TO DO = The expected result is the material below, reproduced exactly from its first line through the line containing "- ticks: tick".

DATA PROVIDED =
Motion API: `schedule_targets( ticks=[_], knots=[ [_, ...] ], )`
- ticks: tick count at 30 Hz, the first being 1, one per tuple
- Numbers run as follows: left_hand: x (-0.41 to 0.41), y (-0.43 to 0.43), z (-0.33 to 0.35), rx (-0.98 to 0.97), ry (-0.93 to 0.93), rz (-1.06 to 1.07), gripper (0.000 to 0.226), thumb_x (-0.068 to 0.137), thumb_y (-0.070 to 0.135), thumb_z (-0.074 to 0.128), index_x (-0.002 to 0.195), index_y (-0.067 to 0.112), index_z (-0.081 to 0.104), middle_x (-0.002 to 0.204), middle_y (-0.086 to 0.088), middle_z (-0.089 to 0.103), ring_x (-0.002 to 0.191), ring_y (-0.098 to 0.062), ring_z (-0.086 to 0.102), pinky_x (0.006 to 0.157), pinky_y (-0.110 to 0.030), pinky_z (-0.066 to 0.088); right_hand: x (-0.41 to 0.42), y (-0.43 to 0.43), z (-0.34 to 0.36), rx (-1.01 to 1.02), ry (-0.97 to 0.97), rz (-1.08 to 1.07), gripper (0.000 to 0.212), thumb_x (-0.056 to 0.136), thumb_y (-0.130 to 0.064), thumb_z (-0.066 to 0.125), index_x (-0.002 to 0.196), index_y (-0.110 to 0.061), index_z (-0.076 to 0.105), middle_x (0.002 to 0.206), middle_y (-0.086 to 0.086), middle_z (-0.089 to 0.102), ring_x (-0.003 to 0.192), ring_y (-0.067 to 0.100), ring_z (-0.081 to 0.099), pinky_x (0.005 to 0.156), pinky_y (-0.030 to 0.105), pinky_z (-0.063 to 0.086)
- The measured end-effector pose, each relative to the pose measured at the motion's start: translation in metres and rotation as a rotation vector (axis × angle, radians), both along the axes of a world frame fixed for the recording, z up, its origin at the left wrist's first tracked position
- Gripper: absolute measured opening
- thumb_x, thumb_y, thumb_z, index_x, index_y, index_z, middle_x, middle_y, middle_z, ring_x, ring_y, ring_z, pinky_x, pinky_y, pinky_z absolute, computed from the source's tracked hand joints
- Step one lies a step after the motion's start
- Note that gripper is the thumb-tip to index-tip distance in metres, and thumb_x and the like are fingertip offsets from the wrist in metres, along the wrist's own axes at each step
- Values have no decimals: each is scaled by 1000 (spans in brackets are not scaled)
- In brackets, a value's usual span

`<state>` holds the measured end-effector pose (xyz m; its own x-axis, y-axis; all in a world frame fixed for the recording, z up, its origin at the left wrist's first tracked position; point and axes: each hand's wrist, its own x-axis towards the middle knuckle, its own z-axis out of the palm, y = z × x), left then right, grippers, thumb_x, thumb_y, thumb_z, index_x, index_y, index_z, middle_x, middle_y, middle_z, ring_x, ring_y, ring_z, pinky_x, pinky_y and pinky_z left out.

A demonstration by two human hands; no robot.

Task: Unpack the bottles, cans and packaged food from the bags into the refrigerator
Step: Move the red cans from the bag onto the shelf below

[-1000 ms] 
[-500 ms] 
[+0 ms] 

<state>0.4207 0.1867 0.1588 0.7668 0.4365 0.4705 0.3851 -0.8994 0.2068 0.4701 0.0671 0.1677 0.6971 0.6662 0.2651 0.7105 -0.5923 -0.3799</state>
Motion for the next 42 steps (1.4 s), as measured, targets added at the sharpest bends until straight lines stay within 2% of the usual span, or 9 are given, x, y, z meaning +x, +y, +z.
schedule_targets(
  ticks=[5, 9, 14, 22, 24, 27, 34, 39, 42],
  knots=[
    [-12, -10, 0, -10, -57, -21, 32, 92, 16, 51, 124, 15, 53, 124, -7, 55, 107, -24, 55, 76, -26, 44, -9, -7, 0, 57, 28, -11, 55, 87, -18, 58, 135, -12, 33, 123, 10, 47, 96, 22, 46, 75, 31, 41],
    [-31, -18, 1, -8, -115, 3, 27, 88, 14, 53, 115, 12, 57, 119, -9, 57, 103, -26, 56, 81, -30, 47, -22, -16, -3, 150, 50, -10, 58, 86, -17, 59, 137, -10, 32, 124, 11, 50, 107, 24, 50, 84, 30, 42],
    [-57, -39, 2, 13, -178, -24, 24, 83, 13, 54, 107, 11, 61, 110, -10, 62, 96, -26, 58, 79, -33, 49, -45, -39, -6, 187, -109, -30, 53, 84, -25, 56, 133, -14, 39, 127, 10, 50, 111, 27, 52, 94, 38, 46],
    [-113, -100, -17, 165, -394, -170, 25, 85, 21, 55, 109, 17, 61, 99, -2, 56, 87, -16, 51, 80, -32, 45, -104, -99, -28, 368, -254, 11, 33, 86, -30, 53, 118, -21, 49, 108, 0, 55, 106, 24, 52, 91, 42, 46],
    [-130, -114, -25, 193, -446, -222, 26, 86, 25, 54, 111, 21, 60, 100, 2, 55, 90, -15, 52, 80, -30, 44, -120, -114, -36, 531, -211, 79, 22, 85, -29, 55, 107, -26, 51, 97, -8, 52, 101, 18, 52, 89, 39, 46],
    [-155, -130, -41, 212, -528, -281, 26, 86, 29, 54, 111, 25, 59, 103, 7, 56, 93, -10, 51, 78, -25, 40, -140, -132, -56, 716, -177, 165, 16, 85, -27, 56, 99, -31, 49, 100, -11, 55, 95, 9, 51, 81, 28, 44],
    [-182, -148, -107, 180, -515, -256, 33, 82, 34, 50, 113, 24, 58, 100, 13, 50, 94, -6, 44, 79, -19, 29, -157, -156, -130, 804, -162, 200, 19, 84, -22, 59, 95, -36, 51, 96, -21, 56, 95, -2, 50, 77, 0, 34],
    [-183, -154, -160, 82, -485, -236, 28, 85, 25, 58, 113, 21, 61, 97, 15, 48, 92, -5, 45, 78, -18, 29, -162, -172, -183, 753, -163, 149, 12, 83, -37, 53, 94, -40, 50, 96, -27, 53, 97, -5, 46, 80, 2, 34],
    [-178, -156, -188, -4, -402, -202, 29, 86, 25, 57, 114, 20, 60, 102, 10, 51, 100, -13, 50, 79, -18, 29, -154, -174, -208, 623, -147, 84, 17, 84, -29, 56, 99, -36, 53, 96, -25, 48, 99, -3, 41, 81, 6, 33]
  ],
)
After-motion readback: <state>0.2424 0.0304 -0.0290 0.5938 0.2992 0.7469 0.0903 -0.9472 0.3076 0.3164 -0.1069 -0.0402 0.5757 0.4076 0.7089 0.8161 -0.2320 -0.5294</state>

RESPONSE BELOW =
Motion API: `schedule_targets( ticks=[_], knots=[ [_, ...] ], )`
- ticks: tick count at 30 Hz, the first being 1, one per tuple

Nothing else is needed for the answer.